### [WHAT TO WORK ON]
Each line containing the word "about" must be copied from the material below.

### [DATA EXCERPTS]
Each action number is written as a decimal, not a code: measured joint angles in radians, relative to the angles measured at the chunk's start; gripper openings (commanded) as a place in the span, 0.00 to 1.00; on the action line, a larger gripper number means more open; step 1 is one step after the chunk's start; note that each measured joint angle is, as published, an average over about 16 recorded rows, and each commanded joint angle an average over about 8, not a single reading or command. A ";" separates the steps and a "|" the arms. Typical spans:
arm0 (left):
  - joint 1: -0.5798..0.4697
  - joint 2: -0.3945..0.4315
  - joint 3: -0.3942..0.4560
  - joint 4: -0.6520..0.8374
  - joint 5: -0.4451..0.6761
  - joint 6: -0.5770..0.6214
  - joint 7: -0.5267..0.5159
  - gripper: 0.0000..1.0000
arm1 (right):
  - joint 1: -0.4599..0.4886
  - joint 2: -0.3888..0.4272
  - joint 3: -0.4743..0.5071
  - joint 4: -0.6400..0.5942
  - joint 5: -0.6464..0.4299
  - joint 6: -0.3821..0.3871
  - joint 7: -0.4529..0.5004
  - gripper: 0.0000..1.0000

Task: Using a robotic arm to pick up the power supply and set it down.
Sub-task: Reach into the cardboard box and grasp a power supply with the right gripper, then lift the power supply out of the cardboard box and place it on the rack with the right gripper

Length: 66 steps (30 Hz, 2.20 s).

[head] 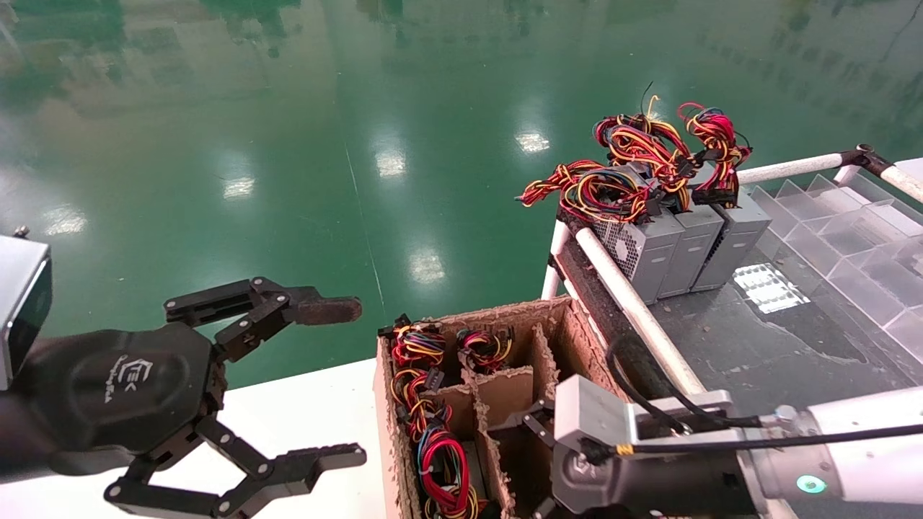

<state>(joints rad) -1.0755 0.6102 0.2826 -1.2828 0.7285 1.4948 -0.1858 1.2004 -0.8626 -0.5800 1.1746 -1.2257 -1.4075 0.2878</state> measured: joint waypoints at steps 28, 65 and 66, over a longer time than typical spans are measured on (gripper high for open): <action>0.000 -0.001 0.002 0.000 -0.001 -0.001 0.001 1.00 | 0.014 -0.131 -0.042 -0.111 -0.067 0.062 -0.042 0.00; -0.001 -0.002 0.005 0.000 -0.003 -0.002 0.002 1.00 | -0.030 0.068 0.190 0.009 0.296 0.032 -0.025 0.00; -0.001 -0.002 0.005 0.000 -0.003 -0.002 0.002 1.00 | -0.027 0.078 0.202 0.012 0.313 0.031 -0.021 0.00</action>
<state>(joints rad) -1.0765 0.6083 0.2872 -1.2828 0.7253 1.4927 -0.1835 1.1736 -0.7846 -0.3782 1.1862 -0.9130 -1.3761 0.2670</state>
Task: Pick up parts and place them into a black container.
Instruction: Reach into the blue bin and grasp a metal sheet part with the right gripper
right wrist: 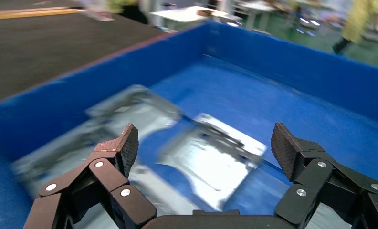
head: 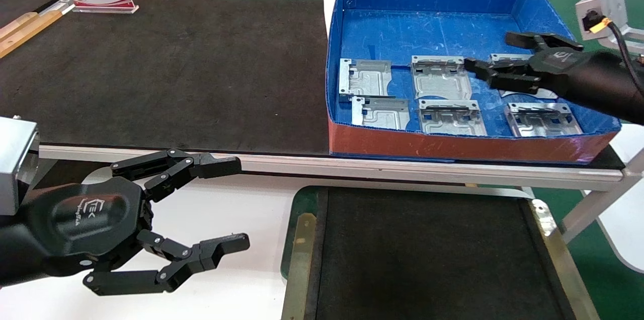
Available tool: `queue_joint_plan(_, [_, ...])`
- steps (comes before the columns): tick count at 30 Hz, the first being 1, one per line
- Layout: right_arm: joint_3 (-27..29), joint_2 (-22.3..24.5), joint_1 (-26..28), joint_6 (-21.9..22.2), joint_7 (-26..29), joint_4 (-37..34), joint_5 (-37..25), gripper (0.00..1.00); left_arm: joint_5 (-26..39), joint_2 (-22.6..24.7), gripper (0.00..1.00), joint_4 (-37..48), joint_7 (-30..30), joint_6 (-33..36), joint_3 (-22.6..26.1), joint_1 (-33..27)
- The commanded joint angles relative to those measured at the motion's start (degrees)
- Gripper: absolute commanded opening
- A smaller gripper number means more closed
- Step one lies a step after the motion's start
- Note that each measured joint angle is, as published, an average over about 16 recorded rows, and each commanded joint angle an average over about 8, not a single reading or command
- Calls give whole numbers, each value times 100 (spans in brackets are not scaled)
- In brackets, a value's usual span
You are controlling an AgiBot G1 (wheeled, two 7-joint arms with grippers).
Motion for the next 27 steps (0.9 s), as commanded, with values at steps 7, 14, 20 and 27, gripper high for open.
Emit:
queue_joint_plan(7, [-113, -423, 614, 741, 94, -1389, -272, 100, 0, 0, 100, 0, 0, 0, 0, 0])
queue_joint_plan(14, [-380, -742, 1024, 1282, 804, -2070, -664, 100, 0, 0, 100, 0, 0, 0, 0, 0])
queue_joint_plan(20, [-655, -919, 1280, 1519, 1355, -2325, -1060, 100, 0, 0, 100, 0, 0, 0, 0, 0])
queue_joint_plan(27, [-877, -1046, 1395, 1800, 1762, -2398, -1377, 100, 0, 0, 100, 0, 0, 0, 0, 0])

### [ANSWER FOR THIS EXERCISE]
Each action number is written as a decimal, not a code: measured joint angles in radians, relative to the angles measured at the chunk's start; gripper openings (commanded) as a place in the span, 0.00 to 1.00; on the action line, a larger gripper number means more open; step 1 is one step after the chunk's start; note that each measured joint angle is, as published, an average over about 16 recorded rows, and each commanded joint angle an average over about 8, not a single reading or command. A ";" separates the steps and a "|" the arms. Typical spans:
- Note that each measured joint angle is, as published, an average over about 16 recorded rows, and each commanded joint angle an average over about 8, not a single reading or command

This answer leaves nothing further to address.